狼疮肾炎（LN）是我国最常见的继发性肾小球疾病，仍缺乏特异性治疗，15-35%的患者对激素联合免疫抑制剂治疗无效（NR），增加不良预后的风险。我们前期的研究利用NR患者白细胞和肾组织通过核糖体印迹测序、生物信息学分析及体外实验筛选出小肽RLN，并发现：①RLN蛋白在LN患者白细胞及小鼠肾组织中高表达；②敲除RLN基因可改善小鼠LN的进展；③LN患者白细胞和小鼠LN肾脏检测到RLN Ser41高磷酸化水平；④NR患者血清可促进人系膜细胞RLN Ser41磷酸化，RLN S41/A点突变可显著降低NR患者血清对人系膜细胞的增生促进作用。我们推测，RLN是促进LN发生和发展的重要分子，RLN通过Ser41 的磷酸化而发挥其生物学功能。本项目拟通过阻断RLN联合免疫抑制剂探讨RLN是否是治疗LN的潜在新靶点，利用RLN S41/A点突变小鼠探讨其分子机制，为LN的治疗提供新的潜在药物作用靶点。

Lupus nephritis (LN) is the leading cause of secondary glomerulonephritis in China. 15-35% patients with LN have no response to combination therapy (Steroid + immunosuppressive reagents) and will progress to end-stage renal disease within 10 years. Currently we still lack the specific treatments to LN. To address this major unmet clinical need, we performed a Ribosome Profiling to analyse mRNA expression, Parallel reaction monitoring (PRM)-based targeted mass spectrometry to do qualitative and quantitative analysis of protein expression and bioinformatics screen in human LN peripheral white blood cells.

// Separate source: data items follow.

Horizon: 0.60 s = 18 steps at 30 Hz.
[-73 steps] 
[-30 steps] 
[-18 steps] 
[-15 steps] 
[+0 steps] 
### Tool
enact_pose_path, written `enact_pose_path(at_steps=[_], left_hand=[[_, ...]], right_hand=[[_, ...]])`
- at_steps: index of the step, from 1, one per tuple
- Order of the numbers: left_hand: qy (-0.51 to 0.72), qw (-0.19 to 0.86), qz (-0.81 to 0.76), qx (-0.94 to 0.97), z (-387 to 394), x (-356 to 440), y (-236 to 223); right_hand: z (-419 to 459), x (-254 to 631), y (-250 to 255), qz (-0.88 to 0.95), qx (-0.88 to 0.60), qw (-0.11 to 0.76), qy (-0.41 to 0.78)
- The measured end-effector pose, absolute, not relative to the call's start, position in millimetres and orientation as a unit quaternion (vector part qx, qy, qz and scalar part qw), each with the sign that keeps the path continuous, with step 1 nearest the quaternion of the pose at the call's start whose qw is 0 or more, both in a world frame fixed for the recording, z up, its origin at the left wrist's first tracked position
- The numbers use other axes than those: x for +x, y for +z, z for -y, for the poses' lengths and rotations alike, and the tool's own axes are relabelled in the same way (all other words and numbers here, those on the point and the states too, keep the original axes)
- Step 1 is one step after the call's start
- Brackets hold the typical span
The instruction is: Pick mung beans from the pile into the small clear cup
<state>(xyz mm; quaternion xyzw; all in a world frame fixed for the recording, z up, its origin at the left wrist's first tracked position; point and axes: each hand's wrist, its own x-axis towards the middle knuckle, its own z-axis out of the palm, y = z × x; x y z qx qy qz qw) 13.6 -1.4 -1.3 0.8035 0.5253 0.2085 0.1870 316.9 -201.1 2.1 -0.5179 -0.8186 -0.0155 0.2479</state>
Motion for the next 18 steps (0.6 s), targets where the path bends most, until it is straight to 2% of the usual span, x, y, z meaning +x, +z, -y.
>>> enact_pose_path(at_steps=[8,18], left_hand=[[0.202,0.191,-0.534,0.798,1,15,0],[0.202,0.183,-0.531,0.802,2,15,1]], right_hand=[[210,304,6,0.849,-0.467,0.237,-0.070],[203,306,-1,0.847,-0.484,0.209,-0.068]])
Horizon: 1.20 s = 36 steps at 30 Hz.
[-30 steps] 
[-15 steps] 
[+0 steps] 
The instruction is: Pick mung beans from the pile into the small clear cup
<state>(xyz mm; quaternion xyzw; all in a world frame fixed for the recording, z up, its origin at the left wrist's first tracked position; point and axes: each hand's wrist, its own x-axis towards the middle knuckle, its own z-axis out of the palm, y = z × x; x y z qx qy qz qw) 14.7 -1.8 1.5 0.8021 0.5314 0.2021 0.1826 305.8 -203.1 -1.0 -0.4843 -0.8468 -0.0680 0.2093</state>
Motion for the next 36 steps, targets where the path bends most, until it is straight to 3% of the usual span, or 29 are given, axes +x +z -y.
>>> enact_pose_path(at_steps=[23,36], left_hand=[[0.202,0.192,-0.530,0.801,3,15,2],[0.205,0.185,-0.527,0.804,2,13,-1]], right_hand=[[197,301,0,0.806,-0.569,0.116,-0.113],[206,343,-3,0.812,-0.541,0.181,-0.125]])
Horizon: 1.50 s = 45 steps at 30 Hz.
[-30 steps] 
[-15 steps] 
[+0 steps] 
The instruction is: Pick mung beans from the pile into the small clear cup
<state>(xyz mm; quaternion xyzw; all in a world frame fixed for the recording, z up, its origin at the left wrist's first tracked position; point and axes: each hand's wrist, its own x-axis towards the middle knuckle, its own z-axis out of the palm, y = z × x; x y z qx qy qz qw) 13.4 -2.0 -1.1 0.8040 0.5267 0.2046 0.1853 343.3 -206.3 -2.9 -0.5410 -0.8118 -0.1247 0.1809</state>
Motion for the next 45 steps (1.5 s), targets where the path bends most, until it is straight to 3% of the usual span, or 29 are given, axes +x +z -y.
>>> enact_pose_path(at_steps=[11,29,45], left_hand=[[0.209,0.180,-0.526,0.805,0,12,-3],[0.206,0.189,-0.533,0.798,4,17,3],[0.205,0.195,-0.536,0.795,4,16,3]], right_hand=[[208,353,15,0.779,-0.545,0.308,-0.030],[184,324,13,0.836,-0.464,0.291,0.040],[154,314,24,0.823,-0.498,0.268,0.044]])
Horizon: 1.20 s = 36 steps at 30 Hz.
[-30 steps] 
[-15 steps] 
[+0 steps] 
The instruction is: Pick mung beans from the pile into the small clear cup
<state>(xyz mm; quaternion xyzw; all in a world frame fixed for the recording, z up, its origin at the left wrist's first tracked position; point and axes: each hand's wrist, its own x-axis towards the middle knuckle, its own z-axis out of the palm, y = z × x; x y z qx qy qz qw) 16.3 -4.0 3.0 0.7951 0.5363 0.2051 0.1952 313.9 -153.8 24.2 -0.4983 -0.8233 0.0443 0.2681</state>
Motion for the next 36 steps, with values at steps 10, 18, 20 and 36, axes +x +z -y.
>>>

We have identified a RNA transcript which contains a short 198 nucleotide open reading frame which encodes a highly conserved 66 amino acid peptide which we have named Regulator of Lupus Nephritis (RLN). We also performed RT-qPCR to corroborate RLN expression in LN kidney tissue samples. We made an antibody to this peptide and confirmed up-regulation of RLN in human and experimental LN. Next, we created RLN deficient (MRL/lpr;RLN-/-) mice and showed them to be substantially protected from LN. Our in vitro functional studies identified that RLN is regulated by phosphorylation (at Ser41). Western blotting identified RLN S41 phosphorylation in peripheral white blood cells in patients with LN and in progressive LN in MRL/lpr mice. We have created mice with single amino acid mutation in RLN (RLNS41/A mice) to prevent phosphorylation. Thus, we hypothesize that: (i) RLN is a novel regulator of LN, and; (ii) the biological actions of RLN depend upon its phosphorylation at Ser41. .AIMS OF STUDY.1. To determine whether the combination of complete blockade of RLN (RLN-/-) and current therapy drugs is superior to a single blockade in the development and progression of mouse LN in MRL/lpr mice..2. To investigate the molecular mechanisms by which RLN S41 phosphorylation coordinates its biological actions..OUTCOMES AND SIGNIFICANCE .This project is based upon the screening of clinical specimens to identify novel molecules involved in progressive LN. Up-regulation of RLN in mouse kidney disease validates these models for pre-clinical studies of the therapeutic potential of RLN blockade. We are testing a novel concept that RLN promotes progressive LN through its phosphorylation at Ser41..INNOVATION AND OUTCOMES.1. Investigation of a major new regulator of LN using a suite of unique reagents..2. A major advance in our understanding of development and progression of LN.